You Need to See It On the Wall

You Need to See It On the Wall

It's early in the 2000's. It is the end of the semester and my classmates and I are standing in the basement of a former mattress factory that serves as the campus's art building. As we stand around chatting and sorting through stacks of finished work, one by one we pack up our portfolios and head down the hall into a darkened room.

It's slide day.

Slide day would come every year at the end of the school year. We'd put our newly minted art up on the black studio walls, in front of bright, soft boxed lights on tripods, and shoot slides of our work. We'd then take the finished slides, carefully crop the image to show just the artwork using thin foil tape, and then label each slide with the title of the work and the year it was produced.

These slides would then be used to present our work to potential gallery spaces and clients.

As you can imagine I haven't had a need for these slides in years.... decades. But I took something more important away from the experience. An offhanded comment my professor, Masumi Hayashi, made while I was shooting some of my work.

"There is something about seeing it [the art] up on the wall. It never looks finished until you've seen it up on a wall."

I think about that all the time while I'm going through my recent work. I've got two spaces in my studio, a shelf off to my left, and a hanging rack just in front of me where I can set works in progress. They are far enough away that I can get some distance from them, and still in my line of sight so they catch my attention as I'm going about my day.

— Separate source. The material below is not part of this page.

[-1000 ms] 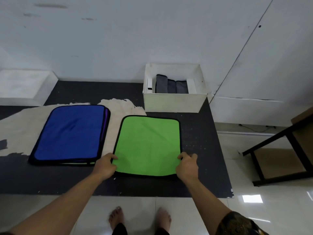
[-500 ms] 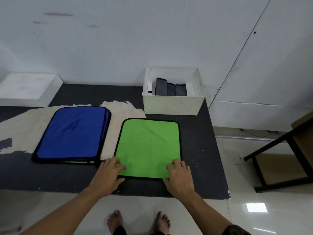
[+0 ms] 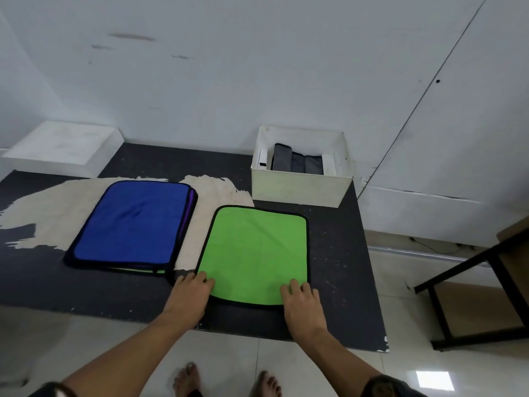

I learn a lot about my work this way. It's always smaller than I think it is. Most of it is missing something. Having it up on the wall gives my subconscious a chance to work through the problems while the rest of me is working on other things.

Sometimes is takes hours. Sometimes days. Eventually I'll look up from an email I'm writing and realize a composition is too busy or that I'm on the verge of saying something but haven't gotten to the point yet.

That piece will come down off the wall and a new one goes up. I come up with solutions that I wouldn't come up with otherwise. These slow burn answers that I can't force my way to.